Da quella fase, in Eritrea, ai prigionieri politici è stato permesso di avere solo qualche raro contatto con il mondo esterno. Ilze Brands-Kehris, segretario generale aggiunto delle Nazioni Unite per i diritti umani, ha riaffermato anche quest’anno che nel paese l’impunità per la violazione dei diritti umani persiste: «Il nostro ufficio continua a ricevere segnalazioni credibili di torture; detenzioni arbitrarie; condizioni di vita disumane; sparizioni forzate; restrizioni dei diritti alla libertà di espressione, di associazione e di riunione pacifica», ha denunciato Brands-Kehris.

Mahmoud Sheriffo, eroe dell’indipendenza

Compagno di lotta ed esponente di spicco del G15 è stato tra gli altri Mahmoud Ahmed Sheriffo, uno dei combattenti per la libertà più venerati. Era stato ministro degli Affari esteri e vicepresidente dell’Eritrea fino a quando non è stato ripreso all’inizio del 2001 per aver tentato di redigere una legge che puntava a permettere l’organizzazione di elezioni multipartitiche. Sheriffo aveva aderito al Fronte di liberazione popolare eritreo (EPLF) nel 1967. E fra gli autori della lettera aperta che è stata poi il motivo scatenate dell’arresto e la sparizione dei G-15, fra i quali si annoverano anche la moglie di Sheriffo, moglie Aster Fissehatsion, pure riconosciuta come eroina di guerra, e gli ex ministri degli esteri Haile Woldetensae e Petros Solomon. Nella missiva si chiedeva, per l’appunto, che fosse attuata la Costituzione e organizzate le prime elezioni.

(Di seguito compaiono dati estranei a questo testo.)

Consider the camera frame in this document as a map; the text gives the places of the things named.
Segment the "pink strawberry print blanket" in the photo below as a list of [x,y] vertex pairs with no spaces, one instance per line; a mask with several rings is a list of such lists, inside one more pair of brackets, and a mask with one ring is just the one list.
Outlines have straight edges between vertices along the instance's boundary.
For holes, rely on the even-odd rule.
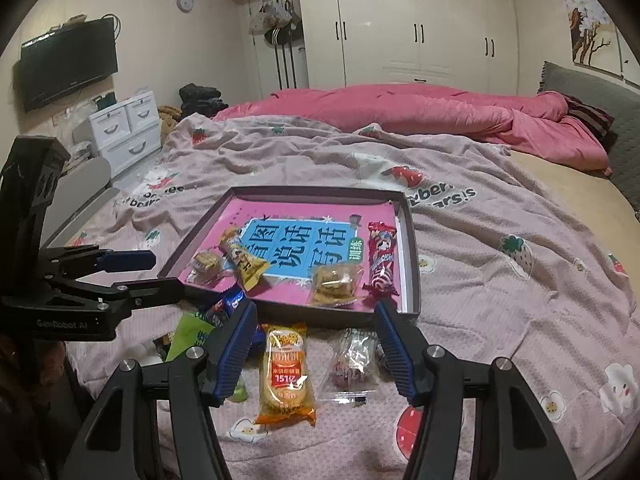
[[[558,434],[578,479],[605,471],[639,429],[639,303],[624,269],[506,148],[449,134],[340,132],[310,119],[262,116],[180,122],[147,176],[100,211],[77,244],[151,249],[162,268],[229,188],[315,185],[406,193],[421,287],[417,323],[459,359],[507,356]],[[109,344],[71,342],[78,382],[98,396],[125,358],[152,358],[152,340],[180,307],[143,310]],[[243,373],[256,391],[257,370]],[[247,434],[257,392],[213,410],[233,479],[401,479],[398,427],[408,408],[393,384],[360,408],[321,404],[306,422]]]

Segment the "hanging bags and hats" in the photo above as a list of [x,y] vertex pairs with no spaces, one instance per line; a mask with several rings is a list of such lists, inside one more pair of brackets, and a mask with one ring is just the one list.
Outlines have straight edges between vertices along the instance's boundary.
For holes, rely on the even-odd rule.
[[304,38],[303,20],[292,0],[270,0],[250,19],[248,33],[263,36],[272,46],[294,44]]

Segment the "dark striped pillow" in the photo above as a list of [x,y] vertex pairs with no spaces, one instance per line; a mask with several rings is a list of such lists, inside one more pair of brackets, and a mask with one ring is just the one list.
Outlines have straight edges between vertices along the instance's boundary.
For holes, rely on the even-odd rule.
[[603,142],[612,128],[614,117],[574,96],[564,94],[563,98],[567,104],[567,114],[580,120],[598,141]]

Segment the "clear biscuit pack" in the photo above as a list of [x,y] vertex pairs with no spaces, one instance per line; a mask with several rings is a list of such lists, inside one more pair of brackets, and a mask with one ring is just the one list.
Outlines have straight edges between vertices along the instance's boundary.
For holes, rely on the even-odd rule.
[[311,274],[309,304],[315,307],[346,307],[358,299],[363,268],[356,262],[315,266]]

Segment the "pink blue children's book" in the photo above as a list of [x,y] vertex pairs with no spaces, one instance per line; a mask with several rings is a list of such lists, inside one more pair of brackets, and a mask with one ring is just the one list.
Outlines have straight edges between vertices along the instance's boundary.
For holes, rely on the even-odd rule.
[[[250,296],[277,304],[307,307],[315,266],[355,261],[362,265],[363,284],[369,281],[370,222],[394,226],[396,210],[393,203],[389,200],[373,204],[287,203],[233,196],[190,241],[169,273],[186,283],[191,258],[197,252],[213,248],[225,256],[219,247],[221,235],[235,226],[247,249],[270,263]],[[235,267],[229,262],[234,277],[213,288],[204,288],[222,292],[238,280]]]

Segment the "orange rice cracker pack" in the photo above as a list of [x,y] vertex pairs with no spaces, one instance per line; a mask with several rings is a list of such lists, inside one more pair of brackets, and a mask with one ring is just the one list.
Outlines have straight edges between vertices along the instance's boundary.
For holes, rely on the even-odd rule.
[[281,426],[304,420],[316,426],[314,389],[307,363],[307,327],[264,324],[266,346],[259,378],[255,424]]

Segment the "red long snack pack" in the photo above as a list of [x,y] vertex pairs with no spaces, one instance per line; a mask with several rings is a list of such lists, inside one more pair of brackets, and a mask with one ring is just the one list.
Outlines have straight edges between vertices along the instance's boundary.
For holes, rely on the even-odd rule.
[[397,230],[384,222],[370,222],[369,281],[363,286],[373,297],[397,295],[394,282]]

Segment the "white drawer cabinet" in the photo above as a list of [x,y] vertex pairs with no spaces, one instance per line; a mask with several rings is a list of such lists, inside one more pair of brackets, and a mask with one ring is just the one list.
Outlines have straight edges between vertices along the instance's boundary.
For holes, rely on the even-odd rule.
[[91,155],[104,158],[114,178],[160,148],[161,126],[154,93],[147,91],[91,114],[73,140],[88,141]]

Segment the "white wardrobe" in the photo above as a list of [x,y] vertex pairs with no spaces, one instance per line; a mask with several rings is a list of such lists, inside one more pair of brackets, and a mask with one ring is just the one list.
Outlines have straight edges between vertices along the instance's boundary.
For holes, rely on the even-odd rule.
[[[255,10],[258,3],[246,1]],[[308,84],[417,82],[513,94],[514,0],[299,0]]]

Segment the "grey padded headboard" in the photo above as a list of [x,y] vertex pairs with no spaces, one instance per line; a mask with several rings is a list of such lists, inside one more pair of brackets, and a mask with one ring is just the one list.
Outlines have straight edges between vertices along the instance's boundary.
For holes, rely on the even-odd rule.
[[608,153],[610,180],[639,217],[639,95],[619,84],[544,61],[539,91],[570,101],[570,112],[590,127]]

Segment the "small clear cookie pack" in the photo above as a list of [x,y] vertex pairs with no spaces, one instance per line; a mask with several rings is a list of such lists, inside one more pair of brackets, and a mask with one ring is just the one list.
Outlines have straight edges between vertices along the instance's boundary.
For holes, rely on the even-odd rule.
[[231,263],[227,257],[218,254],[213,248],[197,252],[190,261],[186,282],[191,285],[213,288],[224,280],[234,277]]

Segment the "yellow snack bar pack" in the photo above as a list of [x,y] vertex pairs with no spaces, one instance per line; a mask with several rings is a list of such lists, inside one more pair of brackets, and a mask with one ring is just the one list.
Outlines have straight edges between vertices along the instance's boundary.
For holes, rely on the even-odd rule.
[[231,260],[235,270],[239,272],[241,285],[246,292],[255,288],[270,268],[270,263],[267,260],[255,256],[247,249],[235,226],[222,233],[219,247]]

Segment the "green snack pack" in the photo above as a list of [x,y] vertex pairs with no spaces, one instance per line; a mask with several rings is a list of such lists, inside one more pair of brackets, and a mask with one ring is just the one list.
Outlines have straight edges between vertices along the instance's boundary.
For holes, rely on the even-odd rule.
[[168,344],[165,362],[170,362],[182,352],[193,346],[205,346],[208,335],[228,321],[226,312],[201,314],[185,313],[174,332],[167,334],[164,341]]

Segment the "blue Oreo pack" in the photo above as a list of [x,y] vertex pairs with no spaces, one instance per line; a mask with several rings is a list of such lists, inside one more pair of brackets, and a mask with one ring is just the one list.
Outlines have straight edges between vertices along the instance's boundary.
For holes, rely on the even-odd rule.
[[[199,308],[198,316],[213,326],[221,326],[232,317],[235,309],[244,299],[244,290],[240,285],[235,284],[221,292],[213,304]],[[266,334],[262,326],[258,325],[252,338],[252,349],[253,351],[259,351],[265,347],[265,344]]]

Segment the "clear candy pack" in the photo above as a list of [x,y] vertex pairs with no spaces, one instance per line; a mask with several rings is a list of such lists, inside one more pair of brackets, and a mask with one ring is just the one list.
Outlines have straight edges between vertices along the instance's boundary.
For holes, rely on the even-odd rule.
[[367,328],[342,330],[320,389],[320,401],[363,405],[378,394],[378,337]]

Sempre con l’accusa di aver partecipato alla stesura della lettera, quello stesso giorno del 2001 vennero arrestati anche due giornalisti, Dawit Isaak e Seyoum Tsehaye, entrambi editori di Setit, una rivista indipendente. Per la stessa ragione vennero poi portati in detenzione altri otto cronisti e in seguito altri sette. Da allora, inoltre, è stata bandita qualsiasi pubblicazione indipendente. Riguardo ai dissidenti, si presume che almeno nove dei politici e giornalisti in prigione, ora dieci con Berhane Abraha, siano morti in carcere. Un fatto questo, che le autorità eritree si rifiutano di confermare.

Appelli inascoltati
La Commissione africana per i diritti umani, nel novembre 2003, aveva denunciato la detenzione arbitraria e illegale dei 28 dissidenti, chiedendo, senza esito, notizie sulla loro sorte e la loro liberazione. Nel settembre 2021, a vent’anni esatti dal loro arresto, Amnesty International è tornata a chiedere il rilascio incondizionato dei politici e giornalisti arrestati con una nuova campagna, scandita dall’ hashtag #WhereAreEritreasDissidents: «È inconcepibile che questi coraggiosi prigionieri di coscienza languiscano ancora in prigione 20 anni dopo essere stati arrestati per aver esercitato i loro diritti, senza alcuna parola da parte delle autorità sulla loro situazione attuale, e che il divieto di media indipendenti rimanga tuttora in vigore», si leggeva allora in una dichiarazione di Deprose Muchena, direttore regionale di Amnesty International per l’Africa orientale e australe.

E l’appello proseguiva: «I giorni si sono trasformati in mesi, i mesi in anni e ora gli anni si sono trasformati in decenni di angoscia infinita per questi detenuti, le loro famiglie e i loro cari. Chiediamo al presidente Isaias Afewerki di intraprendere passi significativi per porre fine a questa parodia della giustizia». Nell’appello, Muchena concludeva: «Ci sono anche molti altri politici, giornalisti e attivisti che sono stati arrestati e detenuti senza accusa prima del settembre 2001, anche loro devono essere rilasciati».